If Vp1 turns on MOS switch 301, then MOS switch 301 is selected and the first end of MOS switch 301 is shorted to feedback node 313. In this case the state of A1=1. If Vp1 turns off MOS switch 301, then MOS switch 301 is not selected and is not shorted to feedback node 313. In this case, the state of A1=0. There is a similar relationship for MOS switch 302 and its state B1. FIG. 3B is a table showing the relationships between the operation of the MOSFET switch, the circuit status (e.g., the state of MOS switches 301 and 302) and the overall circuit state.

FIG. 3B illustrates the allowable states of operation for the embodiment of FIG. 3A. In State 1, MOS switch 301 is turned off (A1=0) and MOS switch 302 is turned on (B1=1). For this case, Iout=Vi/(R1+R2). In State 2, MOS switch 301 is turned on (A1=1) and MOS switch 302 is turned off (B1=0). For this case, Iout=Vi/R1. Note that the output current is independent of the characteristics of MOS switch 301 or MOS switch 302.

FIG. 4A illustrates another single-ended programmable V-I converter according to some embodiments.
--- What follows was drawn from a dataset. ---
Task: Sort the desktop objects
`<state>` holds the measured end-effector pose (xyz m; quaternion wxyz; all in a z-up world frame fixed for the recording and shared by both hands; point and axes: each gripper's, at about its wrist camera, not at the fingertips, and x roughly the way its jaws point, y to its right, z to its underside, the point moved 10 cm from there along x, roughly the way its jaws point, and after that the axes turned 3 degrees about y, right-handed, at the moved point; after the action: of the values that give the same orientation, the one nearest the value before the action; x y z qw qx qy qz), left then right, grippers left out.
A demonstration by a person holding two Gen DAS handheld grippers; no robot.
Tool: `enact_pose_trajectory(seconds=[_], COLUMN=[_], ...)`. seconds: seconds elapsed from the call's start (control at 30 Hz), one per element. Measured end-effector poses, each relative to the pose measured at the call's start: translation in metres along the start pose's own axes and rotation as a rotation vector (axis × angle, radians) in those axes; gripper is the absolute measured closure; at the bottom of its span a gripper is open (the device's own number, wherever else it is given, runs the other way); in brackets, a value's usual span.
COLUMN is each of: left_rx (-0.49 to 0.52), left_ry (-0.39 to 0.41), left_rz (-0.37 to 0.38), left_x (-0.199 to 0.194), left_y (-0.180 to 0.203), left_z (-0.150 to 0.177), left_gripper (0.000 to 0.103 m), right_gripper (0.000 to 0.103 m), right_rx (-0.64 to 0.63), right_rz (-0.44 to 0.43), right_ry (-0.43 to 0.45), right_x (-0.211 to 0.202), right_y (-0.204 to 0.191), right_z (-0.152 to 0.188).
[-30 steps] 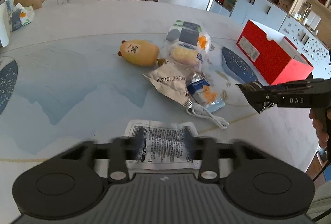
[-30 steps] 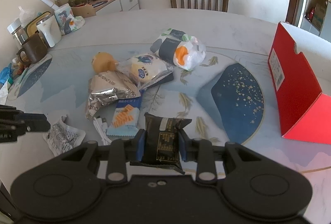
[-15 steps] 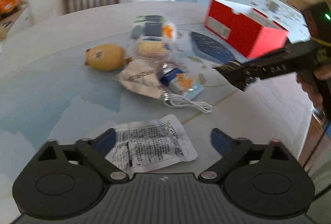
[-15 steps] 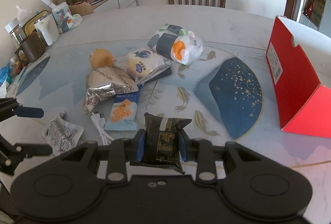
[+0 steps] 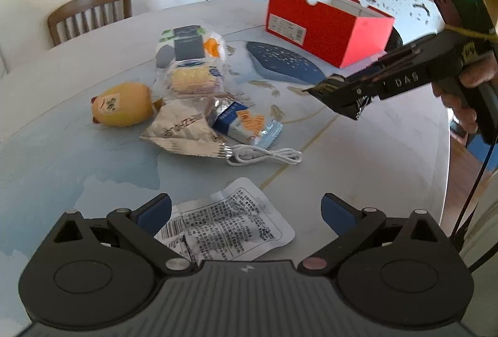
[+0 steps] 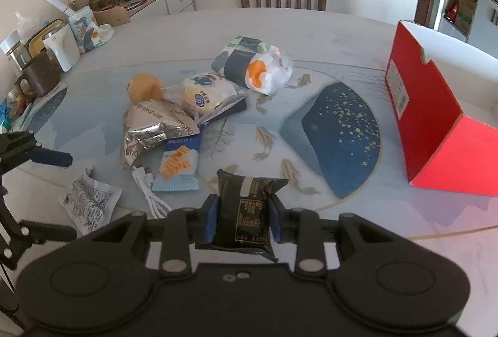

Embodiment 400 of FIG. 4A has four legs in the switch network as compared with embodiment 300 which has two legs. The switch network of embodiment 400 comprises four MOS switches and four fixed resistors. Specifically, embodiment 400 comprises MOS switch 401 (A2), MOS switch 402 (B2), MOS switch 403 (C2), and MOS switch 404 (D2) (e.g., NMOS 401-404). MOS switch 401 is controlled by voltage Vp1, MOS switch 402 is controlled by voltage Vp2, MOS switch 403 is controlled by voltage Vp3 and MOS switch 404 is controlled by voltage Vp4. Embodiment 400 also comprises resistor 405 (R1), resistor 406 (R2), resistor 407 (R3), and resistor 408 (R4). As shown, an input voltage, Vi, is coupled to the switch network. The status of Vp1, Vp2. Vp3 and Vp4 determines the output current, Iout. The output of op amp 411 is coupled to the gate of MOSFET 412 which acts as a current buffer for Iout. If Vp1 turns on MOS switch 401, then MOS switch 401 is selected and the first end of MOS switch 401 is shorted to feedback node 413. If Vp1 turns off MOS switch 401, then MOS switch 401 is not selected and is not shorted to feedback node 413. There are similar relationships for MOS switches 402, 403 and 404. In general, a programmable V-I converter may comprise a switch network comprising one or two sets of N switches and one or two sets of N resistors; an op amp, and a current buffer. For the embodiment of FIG. 4A, the V-I converter includes one set of N switches, and N=4, for example. The ith switch or ith resistor may be any of the four resistors or 4 switches.

FIG. 4B illustrates the allowable states of operation for the embodiment of FIG. 4A. In State 1, MOS switch 401 is turned off (A2=0), MOS switch 402 is turned off (B2=0), MOS switch 403 is turned off (C2=0) and MOS switch 404 is turned on (D2=1). For this case, Iout=Vi/(R1+R2+R3+R4). In State 2, MOS switch 401 is turned off (A2=0), MOS switch 402 is turned off (B2=0), MOS switch 403 is turned on (C2=1) and MOS switch 404 is turned off (D2=0). For this case, Iout=Vi/(R1+R2+R3). In State 3, MOS switch 401 is turned off (A2=0), MOS switch 402 is turned on (B2=1), MOS switch 403 is turned off (C2=0) and MOS switch 404 is turned off (D2=0). For this case, Iout=Vi/(R1+R2). In State 4, MOS switch 401 is turned on (A2=1), MOS switch 402 is turned off (B2=0), MOS switch 403 is turned off (C2=0) and MOS switch 404 is turned off (D2=0). For this case, Iout=Vi/R1. Note that the output current is independent of the characteristics of MOS switch 401, MOS switch 402, MOS switch 403 and MOS switch 404. FIG. 4C is a table showing the relationships between the operation of the MOSFET switch, the circuit status and the state.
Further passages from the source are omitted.